=== Your task ===
Make a verbatim transcription of the records, without the pictures.

=== Provided material ===
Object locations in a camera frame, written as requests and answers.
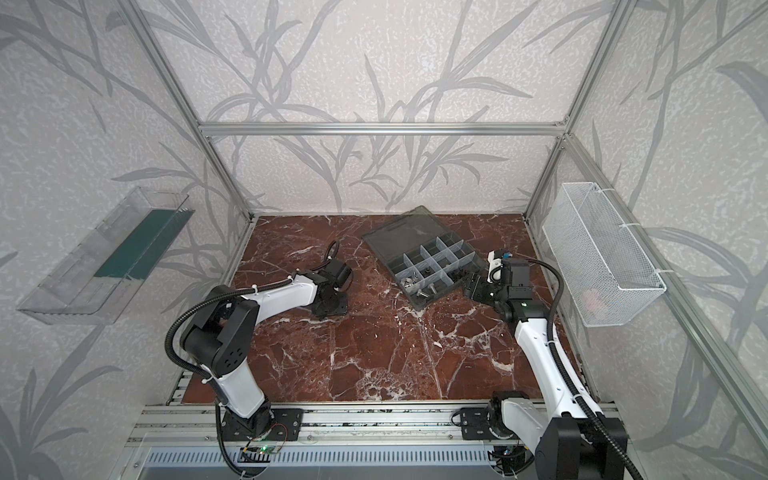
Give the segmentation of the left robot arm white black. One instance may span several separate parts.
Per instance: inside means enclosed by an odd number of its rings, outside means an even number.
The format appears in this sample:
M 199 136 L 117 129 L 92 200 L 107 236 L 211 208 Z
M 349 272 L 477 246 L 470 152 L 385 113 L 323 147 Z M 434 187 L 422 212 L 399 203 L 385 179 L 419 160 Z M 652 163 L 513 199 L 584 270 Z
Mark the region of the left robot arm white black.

=== Exercise solution ===
Object locations in a camera frame, written as requests and answers.
Give the segmentation of the left robot arm white black. One instance may span several separate parts.
Per instance: inside means enclosed by an odd number of its rings, outside means an even number.
The format appears in this sample:
M 199 136 L 117 129 L 92 200 L 107 236 L 211 208 Z
M 349 272 L 477 246 L 470 152 L 385 113 L 323 147 Z M 434 187 L 422 212 L 399 203 L 385 179 L 419 160 Z M 652 163 L 513 199 L 584 270 Z
Mark the region of the left robot arm white black.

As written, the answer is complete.